FOR VALUE RECEIVED, and as collateral security for all debts,
liabilities and obligations of Assignor to Agent and Lenders (each as defined in
the Loan Agreement), now existing or hereafter arising under that certain
Amended and Restated Revolving Credit and Security Agreement dated this date (as
amended, modified, restated or supplemented from time to time, the "Loan
Agreement"), Assignor hereby assigns, transfers and sets over unto Assignee for
the ratable benefit of the Lenders all of its rights and claims to receive
moneys due and/or to become due to Assignor, but not its obligations under that
certain Stock Purchase Agreement dated October 30, 1996, between Assignor and
Xxxxxxx Xxxxxxxxxx, The Xxxxxxxxxx Charitable Trust, Xxxxx River Paper Company,
Inc., Grupo Industrial Hermes, S.A. de C.V. and Xxxxxxxxx Group (collectively,
"Seller") and all of the agreements and documents executed in connection
therewith by which assets or rights of Seller are transferred to Assignor other
than the Environmental Escrow Agreement or the Working Capital Escrow Agreement
(as may be amended, modified, restated or supplemented from time to time, the
"Purchase Agreements").
Assignor hereby specifically authorizes and directs Seller, at any
time following the occurrence of an Event of Default under and as defined in the
Loan Agreement, to make all payments due under or arising under the Purchase
Agreements which are payable to Assignor directly to Assignee and hereby
irrevocably authorizes and empowers Assignee, at any time following the
occurrence of an Event of Default under and as defined in the Loan Agreement, to
ask, demand, receive, receipt and give acquittance for any and all amounts which
may be or become due or payable to Assignor, or remain unpaid at any time and
times to Assignor by Seller under and pursuant to the Purchase Agreements, and
to endorse any checks, drafts or other orders for the payment of money payable
to Assignor in payment thereof, and in Assignee's discretion to file any claims
or take any action or institute any proceeding, either in its own name or in the
name of Assignor or otherwise, which Assignee may deem necessary or advisable in
the premises. It is expressly understood and agreed, however, that Assignee
shall not be required or obligated in any manner to make any demand or to make
any inquiry as to the nature or sufficiency of any payment received by it, or to
present or file any claim or
take any other action to collect or enforce the payment of any amounts which may
have been assigned to Assignee or to which Assignee may be entitled hereunder at
any time or times.
Seller is hereby authorized to recognize Assignee's claims to rights
hereunder without investigating any reason for any action taken by Assignee or
the validity or the amount of the obligations or existence of any default, or
the application to be made by Assignee of any of the amounts to be paid to said
Assignee. Checks for all or any part of the sums payable under this Assignment
shall be drawn to the sole and exclusive order of Assignee.
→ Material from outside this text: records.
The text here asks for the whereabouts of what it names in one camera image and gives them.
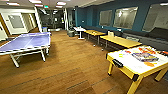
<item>game table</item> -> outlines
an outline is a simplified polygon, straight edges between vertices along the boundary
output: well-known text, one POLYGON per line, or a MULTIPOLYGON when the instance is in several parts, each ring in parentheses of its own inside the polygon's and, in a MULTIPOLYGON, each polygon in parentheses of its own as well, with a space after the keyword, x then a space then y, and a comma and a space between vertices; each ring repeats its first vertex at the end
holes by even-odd
POLYGON ((108 75, 111 76, 111 72, 114 66, 118 67, 125 75, 133 80, 131 87, 129 88, 127 94, 134 94, 138 88, 140 82, 144 77, 147 77, 157 71, 160 71, 156 81, 159 81, 168 70, 168 57, 161 54, 152 54, 153 56, 159 58, 158 61, 148 62, 153 64, 153 66, 146 65, 147 62, 142 62, 137 58, 132 56, 132 53, 140 53, 139 47, 120 50, 116 52, 110 52, 107 54, 106 58, 110 61, 108 75))
POLYGON ((45 61, 43 49, 48 54, 50 34, 50 32, 21 34, 2 45, 0 47, 0 55, 9 54, 17 68, 19 67, 17 60, 20 56, 41 53, 43 61, 45 61))

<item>wooden floor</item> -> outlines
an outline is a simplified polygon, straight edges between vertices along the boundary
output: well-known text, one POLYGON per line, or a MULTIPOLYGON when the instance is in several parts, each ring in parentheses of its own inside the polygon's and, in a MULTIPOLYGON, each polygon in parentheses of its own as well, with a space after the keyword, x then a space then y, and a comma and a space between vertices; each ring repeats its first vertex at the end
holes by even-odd
MULTIPOLYGON (((77 36, 68 37, 64 30, 51 33, 46 62, 41 54, 27 55, 16 68, 9 55, 0 56, 0 94, 127 93, 131 79, 117 68, 107 75, 108 51, 77 36)), ((135 94, 168 94, 168 82, 154 81, 156 75, 144 78, 135 94)))

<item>ping pong table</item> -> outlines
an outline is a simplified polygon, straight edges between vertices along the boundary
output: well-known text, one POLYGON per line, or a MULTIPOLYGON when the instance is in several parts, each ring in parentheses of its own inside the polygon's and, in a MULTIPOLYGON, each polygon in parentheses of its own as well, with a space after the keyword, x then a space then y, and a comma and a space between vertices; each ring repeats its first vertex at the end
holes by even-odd
POLYGON ((12 41, 0 47, 0 55, 9 54, 18 68, 17 60, 20 56, 41 53, 43 61, 45 61, 44 51, 49 52, 50 32, 21 34, 12 41))

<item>ceiling light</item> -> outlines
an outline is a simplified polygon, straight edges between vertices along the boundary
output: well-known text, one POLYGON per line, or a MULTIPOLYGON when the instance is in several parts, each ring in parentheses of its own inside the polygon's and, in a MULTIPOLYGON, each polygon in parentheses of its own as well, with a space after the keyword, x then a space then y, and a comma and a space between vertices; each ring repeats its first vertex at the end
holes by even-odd
POLYGON ((55 10, 54 12, 58 12, 58 10, 55 10))
POLYGON ((71 1, 71 0, 60 0, 60 1, 71 1))
POLYGON ((41 3, 40 0, 29 0, 31 3, 41 3))
POLYGON ((168 3, 161 3, 160 5, 161 5, 161 6, 167 6, 168 3))
POLYGON ((138 8, 134 8, 134 10, 138 10, 138 8))
POLYGON ((63 6, 55 6, 55 7, 57 7, 57 8, 62 8, 63 6))
POLYGON ((35 4, 36 7, 43 7, 43 5, 35 4))
POLYGON ((9 1, 9 0, 0 0, 0 1, 9 1))
POLYGON ((127 9, 127 8, 124 8, 123 10, 129 10, 129 9, 127 9))
POLYGON ((14 5, 14 6, 19 6, 18 3, 7 3, 8 5, 14 5))
POLYGON ((57 5, 66 5, 65 2, 57 2, 57 5))

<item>door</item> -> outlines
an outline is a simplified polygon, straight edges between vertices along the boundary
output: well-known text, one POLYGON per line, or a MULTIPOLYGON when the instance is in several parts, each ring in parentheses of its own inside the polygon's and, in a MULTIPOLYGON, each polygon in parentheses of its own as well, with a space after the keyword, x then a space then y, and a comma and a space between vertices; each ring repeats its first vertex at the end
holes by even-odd
POLYGON ((3 29, 3 26, 0 22, 0 41, 1 40, 6 40, 6 38, 8 38, 8 37, 7 37, 7 35, 5 33, 5 30, 3 29))
POLYGON ((28 33, 21 13, 1 13, 10 34, 28 33))

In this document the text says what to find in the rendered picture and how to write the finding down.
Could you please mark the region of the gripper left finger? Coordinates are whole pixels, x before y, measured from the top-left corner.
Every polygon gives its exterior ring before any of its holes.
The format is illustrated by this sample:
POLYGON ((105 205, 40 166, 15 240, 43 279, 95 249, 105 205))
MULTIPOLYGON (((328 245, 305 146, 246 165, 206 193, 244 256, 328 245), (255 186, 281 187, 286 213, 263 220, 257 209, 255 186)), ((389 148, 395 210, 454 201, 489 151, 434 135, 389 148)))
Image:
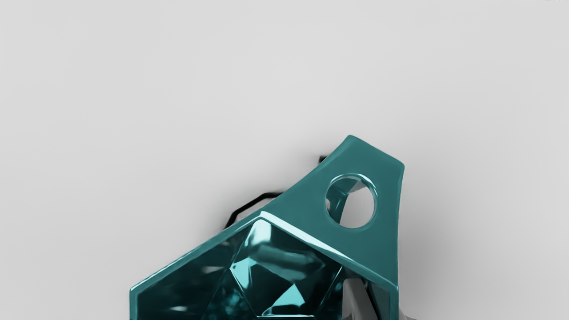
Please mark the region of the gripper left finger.
POLYGON ((348 278, 343 282, 343 320, 379 320, 360 278, 348 278))

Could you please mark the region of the teal faceted mug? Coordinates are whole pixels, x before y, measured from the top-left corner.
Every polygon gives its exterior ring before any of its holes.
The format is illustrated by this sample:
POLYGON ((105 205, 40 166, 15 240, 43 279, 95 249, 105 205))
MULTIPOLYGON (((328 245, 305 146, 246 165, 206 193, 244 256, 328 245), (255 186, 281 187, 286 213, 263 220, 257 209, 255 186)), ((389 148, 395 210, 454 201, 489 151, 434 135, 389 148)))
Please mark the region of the teal faceted mug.
POLYGON ((268 204, 130 290, 130 320, 343 320, 360 278, 398 320, 404 164, 355 136, 268 204))
Without first obtaining the written consent of Assignee, Assignor
shall not amend or modify the Purchase Agreements or agree to or suffer any
amendment, extension, renewal, release, acceptance, forbearance, modification or
waiver with respect to any rights arising under the Purchase Agreements except
releases and/or acceptances issued (a) with respect to a determination of the
Adjustment Amount under and as defined in the Purchase Agreements or (b)
dispositions from (x) the Escrow Fund under and as defined in the Working
Capital Agreement and (y) the Escrow Fund under and as defined in the
Environmental Agreement, in each case, pursuant to the terms of such agreements
as in effect on the date hereof.
In the event Assignor declines to exercise any rights under the
Purchase Agreements at any time following the occurrence of an Event of Default
under and as defined in the Loan Agreement, Assignee shall have the right to
enforce any and all such rights of Assignor against Seller.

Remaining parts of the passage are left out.